How best to assess our educational assessment tools has been an ongoing question for me for some time. Measurement is an inherently statistical activity, and unsurprisingly, figuring out how well the tools are working, and which tools work better, is therefore largely a statistical question — what tool measured what skill, ability or knowledge best, with least error or greatest reliability, for whom, at what ability level, with what evidence, etc. are difficult questions. They questions are without end. But since defining and demonstrating the relevance of “evidence” to “construct” can be nuanced and difficult, it is nice that some topics are simple and direct — such as how to do different measurements compare of what is, ostensibly, the “same thing”. This is a bit more straightforward.
That said, if it develops that a test question scored by “expert” graders finds wide disparity between the scores assigned by different graders, many explanations are possible: is this a reflection of a lack of precision in the instrument, a lack of congruence between the thing measured and the ability used, differences in opinion and viewpoint by the two scorers — on how different aspects of the sub-domain impact the overall evaluation of the subject? If fundamentally, two essay graders cannot agree to the score of say “quality of writing” even most of the time, on a relatively small score sale, I find it hard to move past this point to try to improve “scoring” when the basic measure itself seems to be in question.
So how to think about this “scoring” challenge itself requires a view of how two sets of scores by different scorers might “correlate” and what might constitute useful correlation and what might not. I have previously commented on how the distribution of score from two scoring sources might be compared, and how “comparable” sets of scores could still, by some measures, reflect or hide significant bias in measurement.
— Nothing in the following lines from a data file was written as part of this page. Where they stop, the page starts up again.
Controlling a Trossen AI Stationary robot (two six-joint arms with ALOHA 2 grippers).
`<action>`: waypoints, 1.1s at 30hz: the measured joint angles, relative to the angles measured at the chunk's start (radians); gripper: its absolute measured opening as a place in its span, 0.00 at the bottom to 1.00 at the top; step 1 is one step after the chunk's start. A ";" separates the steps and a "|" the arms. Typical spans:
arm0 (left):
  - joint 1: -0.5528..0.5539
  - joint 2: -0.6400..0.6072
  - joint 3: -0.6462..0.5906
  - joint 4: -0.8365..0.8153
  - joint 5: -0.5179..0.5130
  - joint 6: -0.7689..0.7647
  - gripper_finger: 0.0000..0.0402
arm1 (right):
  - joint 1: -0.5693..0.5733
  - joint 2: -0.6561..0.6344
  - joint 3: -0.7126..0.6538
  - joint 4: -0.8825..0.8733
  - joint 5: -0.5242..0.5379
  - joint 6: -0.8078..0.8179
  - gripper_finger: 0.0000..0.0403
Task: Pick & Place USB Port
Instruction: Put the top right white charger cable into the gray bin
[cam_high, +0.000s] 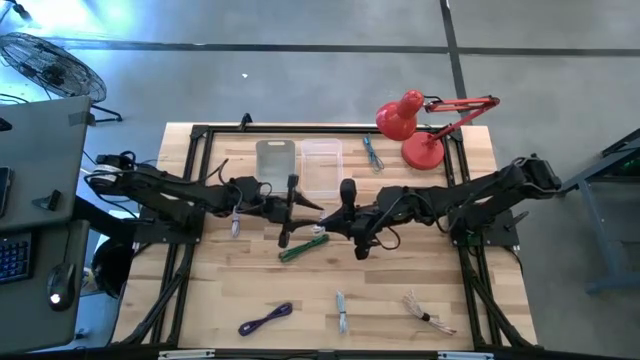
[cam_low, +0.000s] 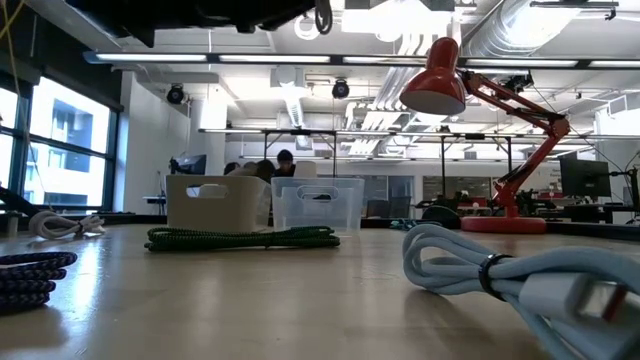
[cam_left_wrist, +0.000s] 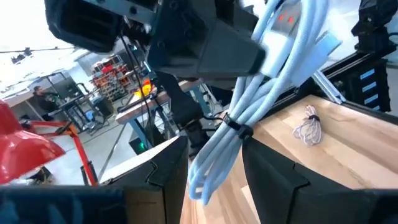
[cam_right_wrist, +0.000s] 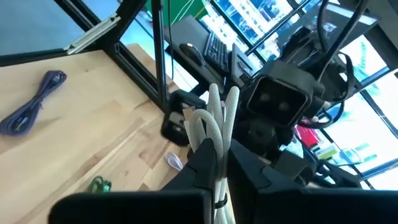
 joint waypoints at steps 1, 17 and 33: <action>0.005 0.007 0.000 -0.001 0.001 -0.005 0.37 | 0.000 0.006 0.000 0.002 -0.001 0.000 0.03; 0.026 0.079 0.046 -0.029 0.024 0.078 0.06 | -0.013 0.044 0.002 -0.003 0.051 -0.003 0.03; 0.027 -0.076 0.049 -0.316 -0.236 0.152 0.05 | 0.096 0.040 0.000 0.090 0.611 -0.132 0.32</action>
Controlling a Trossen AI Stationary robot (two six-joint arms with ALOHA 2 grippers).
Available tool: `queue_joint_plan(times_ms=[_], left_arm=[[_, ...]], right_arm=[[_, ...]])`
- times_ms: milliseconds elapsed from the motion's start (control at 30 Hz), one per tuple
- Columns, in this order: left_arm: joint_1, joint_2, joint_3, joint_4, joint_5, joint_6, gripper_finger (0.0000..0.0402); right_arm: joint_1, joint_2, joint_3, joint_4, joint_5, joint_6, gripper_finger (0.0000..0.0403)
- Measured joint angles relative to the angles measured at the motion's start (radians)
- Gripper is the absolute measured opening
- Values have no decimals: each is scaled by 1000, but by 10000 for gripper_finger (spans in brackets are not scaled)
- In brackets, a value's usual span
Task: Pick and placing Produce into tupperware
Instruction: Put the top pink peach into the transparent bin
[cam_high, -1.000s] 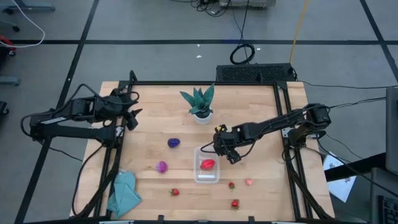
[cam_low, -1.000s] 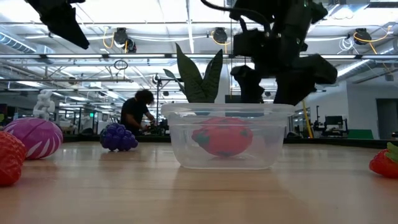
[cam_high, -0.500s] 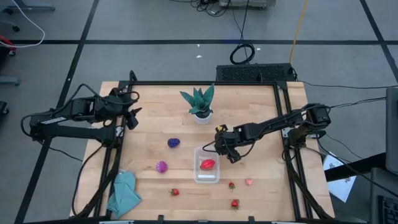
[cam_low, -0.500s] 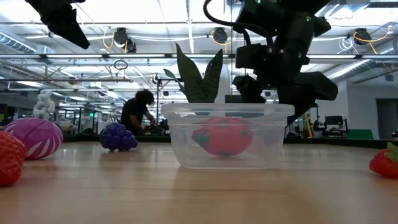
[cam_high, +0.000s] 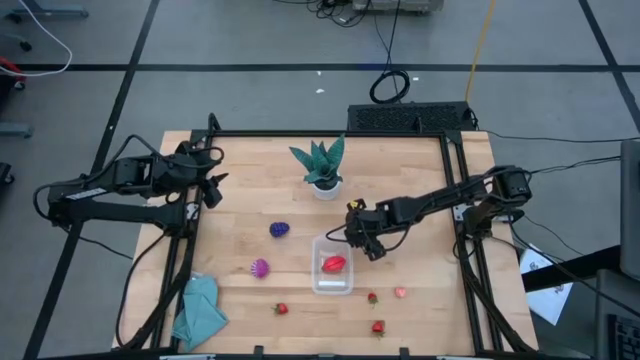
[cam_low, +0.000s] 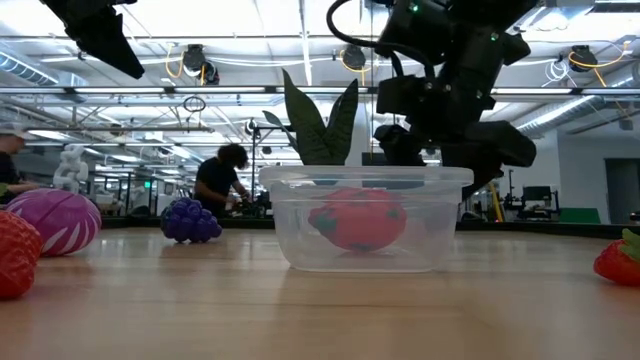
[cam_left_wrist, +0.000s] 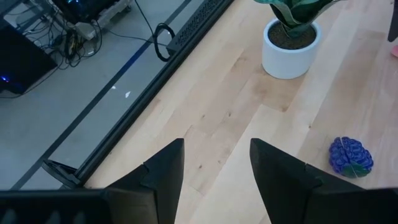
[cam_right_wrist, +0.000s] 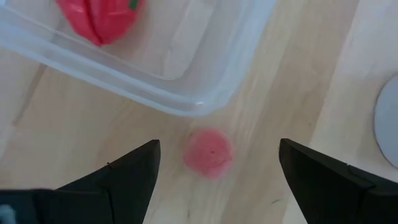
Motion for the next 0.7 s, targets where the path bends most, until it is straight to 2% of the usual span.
queue_joint_plan(times_ms=[700], left_arm=[[0,0,0,0,0,3,186]], right_arm=[[-15,5,-61,66,-2,22,318]])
This issue came to mind during a recent reading of an otherwise excellent and well documented research report 1 on the use of “e-Rater”, ETS’ tool for analyzing “essays”, TOEFL (ETS’ English language proficiency test) essays to understand how the technology developed to score a certain class of educational assessment “essays” or constructed response items (primarily or entirely in terms of “quality of writing”, it is important to note), might fare when used on evaluating the strength of second-language acquisition / ESL writing skills.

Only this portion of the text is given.